> _YOUR GOAL_:
Look through the listing below, and wherever a line has the string "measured", copy it.

> _SOURCE RECORDS_:
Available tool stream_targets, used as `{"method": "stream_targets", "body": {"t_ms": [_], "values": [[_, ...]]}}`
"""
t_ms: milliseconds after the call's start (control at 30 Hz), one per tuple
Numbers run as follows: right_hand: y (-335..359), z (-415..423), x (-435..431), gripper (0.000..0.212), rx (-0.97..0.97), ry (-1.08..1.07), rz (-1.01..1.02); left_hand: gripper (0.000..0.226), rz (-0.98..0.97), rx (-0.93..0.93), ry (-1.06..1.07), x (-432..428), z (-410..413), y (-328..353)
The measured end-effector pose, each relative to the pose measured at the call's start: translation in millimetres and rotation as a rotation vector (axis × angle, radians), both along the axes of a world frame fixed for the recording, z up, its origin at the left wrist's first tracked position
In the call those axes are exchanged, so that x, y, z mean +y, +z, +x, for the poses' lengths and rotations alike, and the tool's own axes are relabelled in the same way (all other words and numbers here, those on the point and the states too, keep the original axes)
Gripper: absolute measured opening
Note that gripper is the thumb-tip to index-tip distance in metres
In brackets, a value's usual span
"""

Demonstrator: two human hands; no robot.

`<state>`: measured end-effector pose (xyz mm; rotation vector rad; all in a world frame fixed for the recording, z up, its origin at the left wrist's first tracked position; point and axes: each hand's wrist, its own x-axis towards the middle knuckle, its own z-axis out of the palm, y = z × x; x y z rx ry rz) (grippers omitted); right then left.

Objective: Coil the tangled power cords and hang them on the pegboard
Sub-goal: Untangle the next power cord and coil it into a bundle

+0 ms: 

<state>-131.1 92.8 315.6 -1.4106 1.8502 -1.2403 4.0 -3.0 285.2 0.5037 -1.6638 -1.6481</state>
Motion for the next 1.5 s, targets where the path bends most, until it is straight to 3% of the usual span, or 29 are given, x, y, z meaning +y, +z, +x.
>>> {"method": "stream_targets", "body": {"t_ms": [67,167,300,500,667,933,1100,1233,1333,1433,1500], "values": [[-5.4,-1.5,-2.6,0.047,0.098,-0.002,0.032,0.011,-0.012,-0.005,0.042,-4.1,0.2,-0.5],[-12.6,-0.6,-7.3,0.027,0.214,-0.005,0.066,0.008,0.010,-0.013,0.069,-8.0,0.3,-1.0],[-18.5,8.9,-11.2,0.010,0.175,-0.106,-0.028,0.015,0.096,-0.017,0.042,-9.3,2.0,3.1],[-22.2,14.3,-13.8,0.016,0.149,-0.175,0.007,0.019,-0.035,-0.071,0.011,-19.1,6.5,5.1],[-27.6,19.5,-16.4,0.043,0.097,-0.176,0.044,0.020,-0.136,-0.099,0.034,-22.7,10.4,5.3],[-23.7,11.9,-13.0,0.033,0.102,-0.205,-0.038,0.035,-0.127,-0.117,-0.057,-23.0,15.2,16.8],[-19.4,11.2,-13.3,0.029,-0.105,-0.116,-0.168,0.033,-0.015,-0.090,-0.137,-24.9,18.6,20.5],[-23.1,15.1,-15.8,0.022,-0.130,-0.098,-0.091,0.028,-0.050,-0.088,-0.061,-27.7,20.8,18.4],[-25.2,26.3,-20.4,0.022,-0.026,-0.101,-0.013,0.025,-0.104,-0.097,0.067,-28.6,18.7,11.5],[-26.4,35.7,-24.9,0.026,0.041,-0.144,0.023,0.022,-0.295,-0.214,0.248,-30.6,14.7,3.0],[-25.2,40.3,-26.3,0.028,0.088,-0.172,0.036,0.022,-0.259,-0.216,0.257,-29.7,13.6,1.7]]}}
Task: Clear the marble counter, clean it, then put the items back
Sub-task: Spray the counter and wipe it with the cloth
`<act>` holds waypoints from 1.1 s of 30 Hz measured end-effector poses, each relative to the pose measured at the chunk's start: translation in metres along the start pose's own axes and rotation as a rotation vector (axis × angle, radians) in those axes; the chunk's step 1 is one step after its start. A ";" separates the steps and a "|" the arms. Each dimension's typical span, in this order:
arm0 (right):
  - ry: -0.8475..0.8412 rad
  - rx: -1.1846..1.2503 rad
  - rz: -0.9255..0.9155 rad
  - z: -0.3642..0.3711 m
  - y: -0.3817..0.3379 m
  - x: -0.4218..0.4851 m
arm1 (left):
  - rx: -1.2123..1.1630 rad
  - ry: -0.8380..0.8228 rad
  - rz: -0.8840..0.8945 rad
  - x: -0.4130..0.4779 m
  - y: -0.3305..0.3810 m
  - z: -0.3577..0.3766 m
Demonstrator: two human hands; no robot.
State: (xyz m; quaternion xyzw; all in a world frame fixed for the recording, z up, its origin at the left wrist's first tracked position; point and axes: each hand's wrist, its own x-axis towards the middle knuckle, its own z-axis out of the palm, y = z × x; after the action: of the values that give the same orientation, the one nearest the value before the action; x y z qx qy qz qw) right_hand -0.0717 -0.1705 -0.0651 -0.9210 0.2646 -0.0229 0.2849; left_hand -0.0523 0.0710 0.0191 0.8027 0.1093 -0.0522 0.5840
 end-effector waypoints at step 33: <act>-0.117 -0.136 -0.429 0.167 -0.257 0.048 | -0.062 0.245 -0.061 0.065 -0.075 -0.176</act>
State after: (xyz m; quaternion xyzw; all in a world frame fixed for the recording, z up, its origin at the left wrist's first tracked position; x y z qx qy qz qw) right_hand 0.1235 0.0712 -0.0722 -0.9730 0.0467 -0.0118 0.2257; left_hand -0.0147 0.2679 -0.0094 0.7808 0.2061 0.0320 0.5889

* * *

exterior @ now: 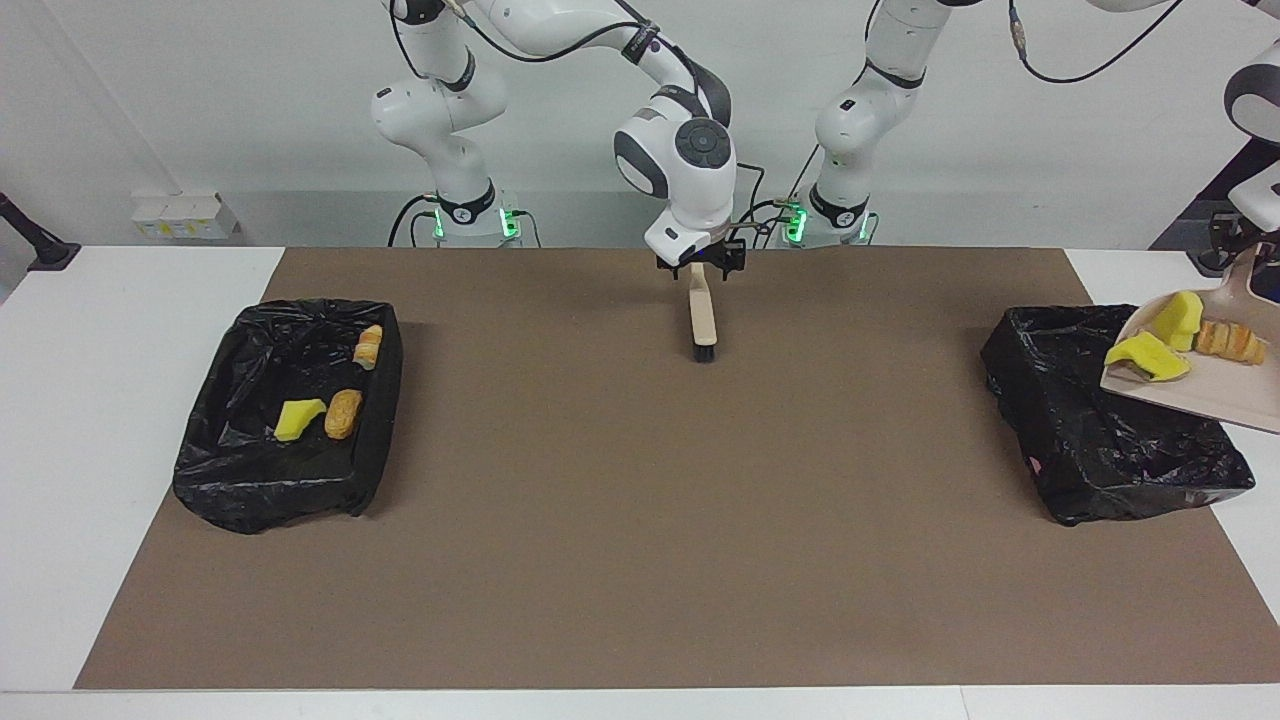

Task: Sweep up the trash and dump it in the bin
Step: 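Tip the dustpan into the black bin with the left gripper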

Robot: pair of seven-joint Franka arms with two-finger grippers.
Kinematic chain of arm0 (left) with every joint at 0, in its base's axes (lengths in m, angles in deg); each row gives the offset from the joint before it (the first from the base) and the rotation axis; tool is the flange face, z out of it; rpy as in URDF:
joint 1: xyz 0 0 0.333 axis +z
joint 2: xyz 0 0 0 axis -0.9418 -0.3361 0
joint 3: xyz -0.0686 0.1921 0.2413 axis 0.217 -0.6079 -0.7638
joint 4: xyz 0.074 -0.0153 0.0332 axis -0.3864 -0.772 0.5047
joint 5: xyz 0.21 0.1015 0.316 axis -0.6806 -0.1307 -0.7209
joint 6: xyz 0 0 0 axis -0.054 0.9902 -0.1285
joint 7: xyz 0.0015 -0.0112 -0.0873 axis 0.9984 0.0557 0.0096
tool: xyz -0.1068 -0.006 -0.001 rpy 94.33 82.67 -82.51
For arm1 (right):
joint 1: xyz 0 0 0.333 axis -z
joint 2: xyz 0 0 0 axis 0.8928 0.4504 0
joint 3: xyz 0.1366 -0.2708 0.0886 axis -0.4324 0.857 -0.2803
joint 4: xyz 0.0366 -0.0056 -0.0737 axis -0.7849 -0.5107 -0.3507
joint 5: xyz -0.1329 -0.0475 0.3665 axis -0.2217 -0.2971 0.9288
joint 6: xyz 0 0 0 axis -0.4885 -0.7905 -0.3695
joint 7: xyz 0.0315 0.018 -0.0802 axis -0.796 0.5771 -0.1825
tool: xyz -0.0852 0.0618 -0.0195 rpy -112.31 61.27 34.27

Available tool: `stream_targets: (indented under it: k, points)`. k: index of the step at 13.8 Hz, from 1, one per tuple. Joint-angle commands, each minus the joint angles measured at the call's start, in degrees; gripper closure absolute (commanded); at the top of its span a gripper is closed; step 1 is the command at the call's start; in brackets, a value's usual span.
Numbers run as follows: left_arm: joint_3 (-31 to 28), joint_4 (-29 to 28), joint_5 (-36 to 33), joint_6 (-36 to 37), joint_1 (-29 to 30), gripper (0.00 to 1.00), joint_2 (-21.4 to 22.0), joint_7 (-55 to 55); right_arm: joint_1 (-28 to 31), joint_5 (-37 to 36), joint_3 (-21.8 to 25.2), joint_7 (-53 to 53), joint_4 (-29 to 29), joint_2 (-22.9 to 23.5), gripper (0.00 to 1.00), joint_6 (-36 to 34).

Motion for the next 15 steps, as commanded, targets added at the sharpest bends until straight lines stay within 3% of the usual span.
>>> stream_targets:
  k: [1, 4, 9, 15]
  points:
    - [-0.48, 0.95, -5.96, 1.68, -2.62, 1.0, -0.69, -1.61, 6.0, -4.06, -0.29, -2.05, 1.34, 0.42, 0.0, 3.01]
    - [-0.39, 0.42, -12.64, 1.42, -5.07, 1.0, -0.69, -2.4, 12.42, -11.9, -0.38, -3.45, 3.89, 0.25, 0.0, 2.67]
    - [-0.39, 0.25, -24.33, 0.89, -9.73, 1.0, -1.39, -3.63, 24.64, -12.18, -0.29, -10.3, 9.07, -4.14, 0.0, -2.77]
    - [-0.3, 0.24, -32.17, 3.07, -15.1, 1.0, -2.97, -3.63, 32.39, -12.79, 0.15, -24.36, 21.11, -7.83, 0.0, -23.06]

> _SOLUTION TO THE PROBLEM_:
The measured end-effector pose, each relative to the pose measured at the call's start: translation in millimetres and rotation as a rotation vector (axis × angle, radians), both along the axes of a world frame fixed for the recording, z up, its origin at the left wrist's first tracked position
Gripper: absolute measured opening
`<state>`: measured end-effector pose (xyz mm; rotation vector rad; all in a world frame fixed for the recording, z up, its origin at the left wrist's first tracked position; point and axes: each hand's wrist, its own x-axis towards the middle knuckle, its own z-axis out of the palm, y = z × x; x y z rx ry rz) (grippers omitted); right then left.
`<act>` holds waypoints from 1.1 s of 30 Hz measured end-effector poses, each relative to the pose measured at the chunk's start: translation in metres along the start pose's own axes and rotation as a rotation vector (axis × angle, radians) in those axes; the chunk's step 1 is one step after its start. A ";" separates the steps and a "|" the arms. Each dimension's typical span, in this order:
Available tool: `stream_targets: (indented under it: k, points)`. k: index of the step at 13.8 Hz, from 1, one per tuple. Joint-angle commands, each minus the joint angles measured at the call's start, in degrees; gripper closure absolute (commanded); at the top of its span a gripper is closed; step 1 is the command at the call's start; in brackets, a value's usual span.

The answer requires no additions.